Wiegen und messen erfolgte mit Waage und Messschieber. Aber die größte Schwierigkeit bestand darin, zu erkennen, welches Ereignis genau mit der Medaille in Verbindung steht. Manchmal ist das einfach, da es auf dem Objekt steht. Aber manchmal helfen nur die Darstellungen oder das Herstellungsdatum weiter. Zum Glück bin ich nicht die Erste, die sich mit Zeppelin-Medaillen auseinandersetzt. Es gibt genug Bücher, in denen man fündig wird. So setzten sich die Informationen rund um das Objekt wie ein Puzzle zusammen. Offene Frage, wie die, wann und wie das Objekt ins Haus gekommen ist, ließen sich durch einen Blick in die Hauptbücher beantworten. Bleibt also nur noch die Frage: Fährt oder fliegt ein Zeppelin? Darauf eine Antwort zu finden, war schon etwas schwerer. Also schrieb mein Kollege eine Mail an die Deutsche Zeppelin-Reederei GmbH. Da deren Aussage auch nicht ganz eindeutig war – wir befinden uns hier offensichtlich in einer Grauzone – einigten wir uns intern auf die Zeppelin-Fahrt.

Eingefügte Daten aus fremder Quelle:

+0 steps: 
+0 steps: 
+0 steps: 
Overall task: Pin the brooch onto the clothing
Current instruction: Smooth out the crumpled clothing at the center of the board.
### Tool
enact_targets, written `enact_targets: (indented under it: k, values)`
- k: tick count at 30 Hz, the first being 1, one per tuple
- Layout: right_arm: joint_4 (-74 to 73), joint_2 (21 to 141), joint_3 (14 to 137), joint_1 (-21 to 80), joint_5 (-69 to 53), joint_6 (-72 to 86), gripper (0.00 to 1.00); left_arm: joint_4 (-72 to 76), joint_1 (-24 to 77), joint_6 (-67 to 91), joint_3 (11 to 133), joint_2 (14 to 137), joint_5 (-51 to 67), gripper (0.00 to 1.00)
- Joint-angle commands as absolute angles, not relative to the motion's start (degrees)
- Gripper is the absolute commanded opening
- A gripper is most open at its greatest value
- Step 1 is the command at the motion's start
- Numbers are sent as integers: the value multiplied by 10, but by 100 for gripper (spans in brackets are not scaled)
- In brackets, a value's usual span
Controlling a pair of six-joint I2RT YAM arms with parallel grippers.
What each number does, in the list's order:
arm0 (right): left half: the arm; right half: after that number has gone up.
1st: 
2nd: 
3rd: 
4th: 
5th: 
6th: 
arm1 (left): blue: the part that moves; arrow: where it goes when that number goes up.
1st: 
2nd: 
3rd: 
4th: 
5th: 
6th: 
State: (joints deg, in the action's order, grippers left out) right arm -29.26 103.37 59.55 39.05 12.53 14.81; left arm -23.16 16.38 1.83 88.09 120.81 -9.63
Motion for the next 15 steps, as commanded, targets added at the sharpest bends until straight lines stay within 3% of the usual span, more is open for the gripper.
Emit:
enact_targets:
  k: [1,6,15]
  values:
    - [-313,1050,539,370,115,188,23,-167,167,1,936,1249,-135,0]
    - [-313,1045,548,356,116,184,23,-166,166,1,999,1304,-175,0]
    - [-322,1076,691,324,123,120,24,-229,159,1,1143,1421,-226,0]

Kaum legte ich die Zeppelin-Medaillen beiseite, stand die nächste Aufgabe an: Es sollten Ringe inventarisiert werden. Also im Prinzip nochmal alles auf Anfang. Wobei, Zeppelin-Medaillen und Ringe sind doch auch sehr unterschiedlich…
Die Vielfalt von Ringen und was sie uns eigentlich sagen möchten
Ein Ring ist ein Ring. Klar sehen sie unterschiedlich aus, sind aufwändig verziert und für sich allein schon ein besonderes Stück. Aber im Prinzip sind sie alle rund und das war’s dann auch. Oder doch nicht?

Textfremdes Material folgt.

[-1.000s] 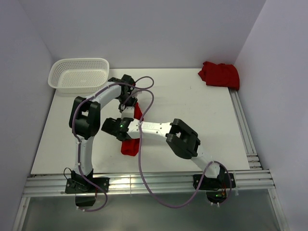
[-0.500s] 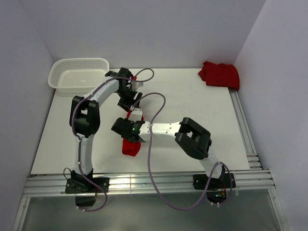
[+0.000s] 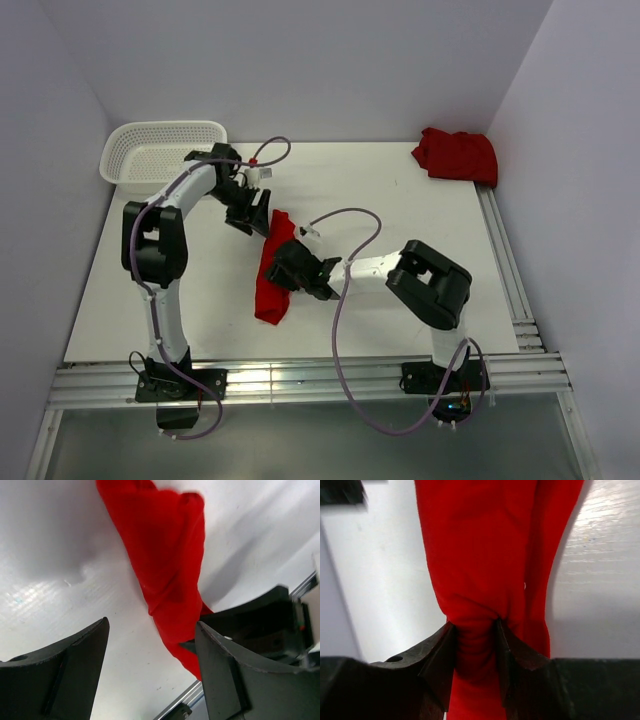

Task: Roll the t-shirts
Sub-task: Roll the tshirt

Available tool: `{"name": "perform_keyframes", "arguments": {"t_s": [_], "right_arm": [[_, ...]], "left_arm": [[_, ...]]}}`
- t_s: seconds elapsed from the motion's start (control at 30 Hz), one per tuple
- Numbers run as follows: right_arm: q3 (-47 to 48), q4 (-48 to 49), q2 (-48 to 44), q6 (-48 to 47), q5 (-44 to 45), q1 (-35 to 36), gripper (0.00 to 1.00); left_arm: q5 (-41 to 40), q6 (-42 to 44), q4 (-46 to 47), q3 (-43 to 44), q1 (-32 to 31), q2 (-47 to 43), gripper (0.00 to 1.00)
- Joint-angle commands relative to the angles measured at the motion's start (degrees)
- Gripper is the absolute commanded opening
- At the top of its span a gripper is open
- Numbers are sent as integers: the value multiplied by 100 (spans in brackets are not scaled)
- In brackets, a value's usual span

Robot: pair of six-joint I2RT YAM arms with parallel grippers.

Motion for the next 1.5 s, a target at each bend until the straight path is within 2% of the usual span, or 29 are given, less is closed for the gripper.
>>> {"name": "perform_keyframes", "arguments": {"t_s": [0.0,0.27,0.67,0.83,1.03,1.4,1.47], "right_arm": [[-540,480,283,246,-793,-86,31],[-900,1437,414,571,-1215,-279,30],[-1551,2730,599,1090,-1628,-482,29],[-1630,2810,617,1160,-1682,-526,29],[-1595,2652,582,1099,-1673,-535,29],[-1814,2827,547,1230,-1681,-561,29],[-1876,2924,529,1257,-1699,-561,29]], "left_arm": [[326,300,322,-496,43,-364,74],[764,441,762,-1568,183,-557,74],[1451,248,1166,-2211,333,-399,74],[1846,204,1236,-2193,341,-319,73],[2233,291,1360,-2360,456,-680,81],[1785,-42,2098,-3133,544,-575,81],[1576,1,2046,-3046,526,-443,81]]}}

Ich sollte Ringe erfassen. Also Datensätze in der Datenbank IMDAS erstellen, diese mit den Bildern von den Ringen verknüpfen und für einige einen kurzen Text für die Sammlung-Online schreiben. Das Projekt hatte ich von einer Volontärin übernommen. Von ihr hatte ich schon gehört, dass einige der Ringe nicht immer das waren, was sie auf den ersten Blick zu sein schienen. Sie hatte mir von einem Ring erzählt, den man zu einem Armband auseinanderfalten konnte. Aber am meisten überrascht hat mich ein sehr unscheinbarer, schmaler Ring. Auf den ersten Blick ganz nett, aber nichts Besonderes. Vor allem nicht verglichen mit den reich verzierten Ringen, die um ihn herum in der Verpackung steckten. Wäre da nicht eine verräterische Linie gewesen, die den Ring scheinbar in zwei Teile halbierte. Tatsächlich lässt sich der Ring in vier Ringe auseinanderfalten. Dabei entsteht eine sogenannte Armillarsphäre, eine schematische Darstellung des Himmels. Aber damit nicht genug. Auf zweien der Ringe stehen Namen. Mit dem bloßen Auge zwar zu erkennen, aber nicht wirklich lesbar. Anders ist es unter einem Mikroskop: GEORGES GUMPERT CHARLOTE / CAROLINE / TYTZ HENRY JULIEN. Wer waren diese Menschen? Freund*innen, eine Familie? Dieses Geheimnis konnte ich leider nicht lüften.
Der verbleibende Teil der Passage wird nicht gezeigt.